Go through the material below and copy each line where the word "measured" appears.

━━━━━ Provided data

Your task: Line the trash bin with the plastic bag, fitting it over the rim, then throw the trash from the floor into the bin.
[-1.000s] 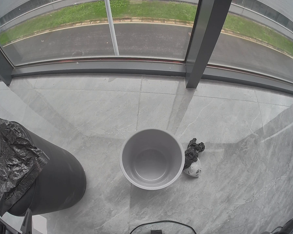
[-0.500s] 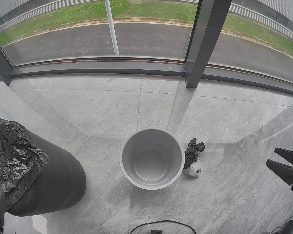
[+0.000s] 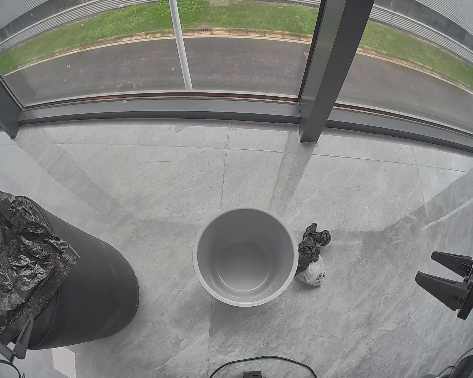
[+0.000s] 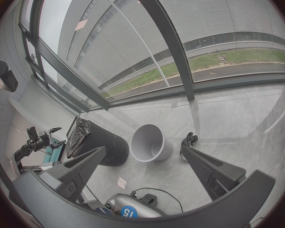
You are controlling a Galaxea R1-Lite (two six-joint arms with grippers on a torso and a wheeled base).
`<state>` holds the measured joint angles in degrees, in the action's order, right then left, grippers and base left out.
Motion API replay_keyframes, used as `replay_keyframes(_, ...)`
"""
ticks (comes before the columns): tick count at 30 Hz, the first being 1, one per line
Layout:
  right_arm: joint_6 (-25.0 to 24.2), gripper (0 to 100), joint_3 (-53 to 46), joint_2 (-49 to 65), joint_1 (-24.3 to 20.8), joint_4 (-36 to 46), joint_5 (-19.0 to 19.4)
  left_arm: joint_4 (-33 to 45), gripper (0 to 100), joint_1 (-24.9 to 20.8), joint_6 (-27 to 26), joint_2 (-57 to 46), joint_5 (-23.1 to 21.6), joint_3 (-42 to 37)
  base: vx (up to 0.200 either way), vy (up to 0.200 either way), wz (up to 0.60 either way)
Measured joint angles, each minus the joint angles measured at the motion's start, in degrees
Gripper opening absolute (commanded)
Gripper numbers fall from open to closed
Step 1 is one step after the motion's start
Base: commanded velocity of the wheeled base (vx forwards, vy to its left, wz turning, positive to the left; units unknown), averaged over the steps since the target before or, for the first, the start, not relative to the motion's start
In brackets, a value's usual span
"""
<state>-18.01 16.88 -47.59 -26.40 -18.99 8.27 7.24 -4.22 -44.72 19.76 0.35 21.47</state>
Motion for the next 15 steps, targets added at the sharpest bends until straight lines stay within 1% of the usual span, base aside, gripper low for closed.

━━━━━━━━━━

§ **Task result**:
`<state>` holds the measured joint angles in degrees, in the action's order, right then left, grippers and base left out.
Measured joint angles, each minus the joint angles measured at the motion's start, in degrees

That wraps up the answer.